Von den öffentlichen Badehäusern gibt es übrigens neun; wenn man in allen neun badet, bringt es wohl Glück. Wenn man aber weder dort wohnt noch im Ort übernachtet, kann man nur in dreien Baden. Ob man dann wenigstens ein Drittel Glück bekommt, weiß ich aber auch nicht. Wenn man sowieso in der Nähe ist, sollte man Shibu-onsen auf jeden Fall besuchen, es lohnt sich allein für die Atmosphäre. 🙂

** Der Wikipedia-Artikel nimmt das natürlich viel ernster als der Volksmund. “Shibui” ist simpel, etwas älter, irgendwie nostalgisch und wirkt so, als wäre die Zeit stehengeblieben. Ein altes Café ist vielleicht shibui, ein alter Thronsaal eher nicht. Nicht zu verwechseln mit しょぼい (shoboi; heruntergekommen oder schäbig).

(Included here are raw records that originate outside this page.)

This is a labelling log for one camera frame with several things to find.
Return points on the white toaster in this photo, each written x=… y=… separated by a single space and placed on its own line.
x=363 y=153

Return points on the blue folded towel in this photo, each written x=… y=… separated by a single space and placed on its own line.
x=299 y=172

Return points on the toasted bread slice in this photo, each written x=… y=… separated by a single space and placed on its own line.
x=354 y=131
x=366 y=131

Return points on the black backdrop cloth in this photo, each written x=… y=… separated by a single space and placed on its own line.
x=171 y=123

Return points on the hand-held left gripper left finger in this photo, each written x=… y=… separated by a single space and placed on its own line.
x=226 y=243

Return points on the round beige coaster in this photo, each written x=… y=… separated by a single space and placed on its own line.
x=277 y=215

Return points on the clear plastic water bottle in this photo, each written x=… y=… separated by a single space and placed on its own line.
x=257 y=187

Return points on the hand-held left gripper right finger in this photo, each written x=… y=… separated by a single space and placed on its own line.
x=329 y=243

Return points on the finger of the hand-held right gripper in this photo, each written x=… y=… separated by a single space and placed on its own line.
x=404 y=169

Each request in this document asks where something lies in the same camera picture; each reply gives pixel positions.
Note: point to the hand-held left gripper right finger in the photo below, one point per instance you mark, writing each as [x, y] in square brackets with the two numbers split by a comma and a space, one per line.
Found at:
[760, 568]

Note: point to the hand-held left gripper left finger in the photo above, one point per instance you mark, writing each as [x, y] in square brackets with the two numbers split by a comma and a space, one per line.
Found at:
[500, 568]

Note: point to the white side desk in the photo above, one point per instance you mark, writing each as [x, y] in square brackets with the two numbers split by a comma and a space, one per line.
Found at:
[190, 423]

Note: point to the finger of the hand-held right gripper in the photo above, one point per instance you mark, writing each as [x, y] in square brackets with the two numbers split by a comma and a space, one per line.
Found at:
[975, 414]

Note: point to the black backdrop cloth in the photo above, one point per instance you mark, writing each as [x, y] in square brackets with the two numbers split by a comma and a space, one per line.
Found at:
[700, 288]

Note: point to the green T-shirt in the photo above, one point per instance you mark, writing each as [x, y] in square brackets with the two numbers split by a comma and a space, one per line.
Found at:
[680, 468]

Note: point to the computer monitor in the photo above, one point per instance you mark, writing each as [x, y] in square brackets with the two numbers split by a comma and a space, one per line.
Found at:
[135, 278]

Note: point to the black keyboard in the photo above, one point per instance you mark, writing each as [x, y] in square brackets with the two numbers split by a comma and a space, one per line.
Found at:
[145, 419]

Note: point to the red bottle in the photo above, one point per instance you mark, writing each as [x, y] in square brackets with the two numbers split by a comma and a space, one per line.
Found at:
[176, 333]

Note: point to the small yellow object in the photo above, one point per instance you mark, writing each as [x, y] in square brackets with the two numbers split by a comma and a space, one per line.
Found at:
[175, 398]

Für uns ging es wieder zurück nach Nagano um mit dem Expresszug nach Matsumoto (松本) zu tuckern. Darüber dann mehr in zwei Tagen!

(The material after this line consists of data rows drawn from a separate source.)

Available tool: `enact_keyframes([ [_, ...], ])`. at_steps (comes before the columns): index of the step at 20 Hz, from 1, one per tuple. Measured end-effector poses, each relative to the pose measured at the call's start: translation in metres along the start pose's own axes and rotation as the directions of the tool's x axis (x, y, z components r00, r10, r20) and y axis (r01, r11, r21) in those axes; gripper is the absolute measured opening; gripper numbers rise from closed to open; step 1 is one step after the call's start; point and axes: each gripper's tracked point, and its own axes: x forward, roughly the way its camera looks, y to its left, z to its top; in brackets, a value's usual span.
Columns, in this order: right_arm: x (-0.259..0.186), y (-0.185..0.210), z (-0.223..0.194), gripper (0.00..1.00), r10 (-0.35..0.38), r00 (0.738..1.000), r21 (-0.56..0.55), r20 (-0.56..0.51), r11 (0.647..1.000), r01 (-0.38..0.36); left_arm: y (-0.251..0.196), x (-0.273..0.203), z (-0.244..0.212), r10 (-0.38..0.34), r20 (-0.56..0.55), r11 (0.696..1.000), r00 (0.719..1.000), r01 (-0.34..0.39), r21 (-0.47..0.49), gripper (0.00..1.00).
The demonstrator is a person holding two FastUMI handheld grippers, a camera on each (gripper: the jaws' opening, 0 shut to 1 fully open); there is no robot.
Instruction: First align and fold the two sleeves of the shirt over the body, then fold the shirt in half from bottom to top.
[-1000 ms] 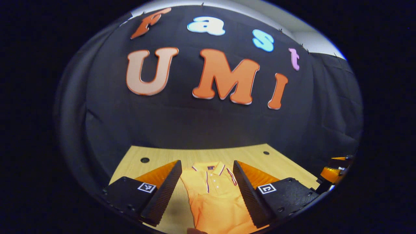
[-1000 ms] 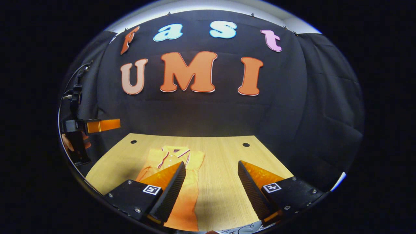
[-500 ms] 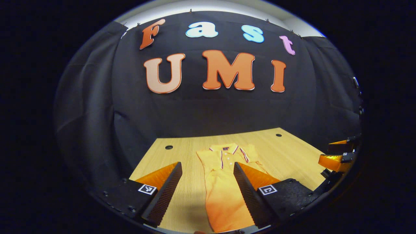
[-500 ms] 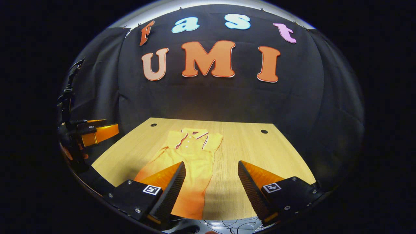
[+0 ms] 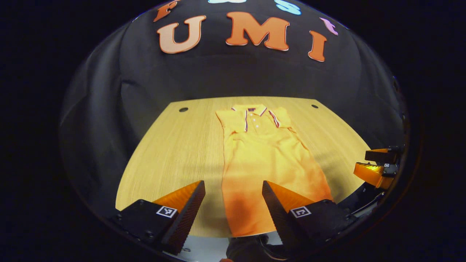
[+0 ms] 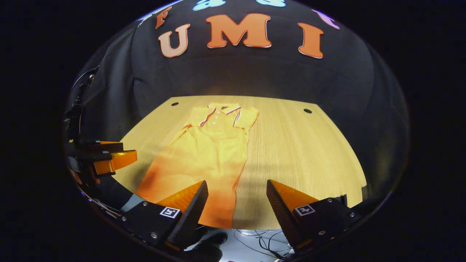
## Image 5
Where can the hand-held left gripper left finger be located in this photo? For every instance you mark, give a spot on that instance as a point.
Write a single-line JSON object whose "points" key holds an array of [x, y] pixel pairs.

15 Gedanken zu „Nagano, Teil 1: Bahnfahrt, Affen und Onsen.

  1. Tobias S sagt:

    Shibu war toll! Und irgendwie muss ich in den letzten zwei Jahren mal Glück gehabt haben, denn ich war in allen 9 Bädern. Frag mich aber bitte nicht, wie genau das Glück aussah. 😉

    Und nochmal hast du Recht: Nagano ist Land. Versuch da mal nach 19 Uhr noch was zu essen zu bekommen … Das ist eine Herausforderung!

  2. Yoko-chan sagt:

    Äffchen!! ♥ Kommt man denn auch ohne Auto bis an die Quellen? Suche noch ein paar Ziele für den Winter.
    Freu mich schon, wenn es weiter geht. In Matsumoto war ich ja letzten Monat auch.

  3. Claudia sagt:

    Vielen dank für’s Kompliment.

    Onsen sind so gut wie immer nach Geschlechtern getrennt, aber wenn es geht suchen wir welche mit 貸切温泉 (Kashikiri Onsen). Das sind private kleine Onsen, in die man jeden mitnehmen darf (außer Kinder, die noch Windeln tragen müssen). Kostet etwas mehr, lohnt sich aber.

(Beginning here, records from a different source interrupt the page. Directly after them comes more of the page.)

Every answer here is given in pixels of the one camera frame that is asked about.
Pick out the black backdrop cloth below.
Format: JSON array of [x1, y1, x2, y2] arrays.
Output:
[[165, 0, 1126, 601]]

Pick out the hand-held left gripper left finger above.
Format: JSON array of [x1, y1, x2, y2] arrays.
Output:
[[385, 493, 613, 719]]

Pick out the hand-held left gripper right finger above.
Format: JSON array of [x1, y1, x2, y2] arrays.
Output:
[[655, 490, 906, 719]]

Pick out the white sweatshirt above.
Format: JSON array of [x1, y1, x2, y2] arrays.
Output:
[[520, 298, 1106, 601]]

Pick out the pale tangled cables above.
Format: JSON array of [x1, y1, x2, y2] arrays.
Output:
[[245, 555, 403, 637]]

    Wegen der Pakete: Es kommt darauf an wie du es versendest. Per Schiff dauert es zwar ewig, ist aber günstig. Per Luft dauert es ein bis zwei Wochen, ist etwas teurer. Und per EMS ist es zwar teuer, ist aber auch innerhalb von drei bis fünf Tagen normalerweise angekommen. Die japanische Post hat auch eine englische Seite auf der du alle Informationen finden kannst. 🙂 Ach, und Vorsicht: Japanische Postämter sind am Wochenende geschlossen.

    Gute Reise!

  4. Lio sagt:

    Ich würde auch furchtbar gerne mal in einen Onsen, aber da ich tätowiert bin, habe ich Angst das ich gar nicht reinkomme…. also ich kenne Leute, die trotzdem reinkonnten, aber es herrscht ja eigentlich Tattooverbot (wegen der Yakuza??) ist das so??

    • Claudia sagt:

      Ich weiß nicht, wie viel Japanisch du verstehst, aber schau mal auf die Seite hier: http://tattoo-spot.jp/tattoo/spa/ Die haben Listen von Onsen, Saunas und Pools, in die du auch mit Tattoos kommst. Ansonsten ist es von Ort zu Ort unterschiedlich, aber sogar das Hotel, in dem wir übernachtet haben, hatte ein “Keine Tattoos”-Hinweisschild.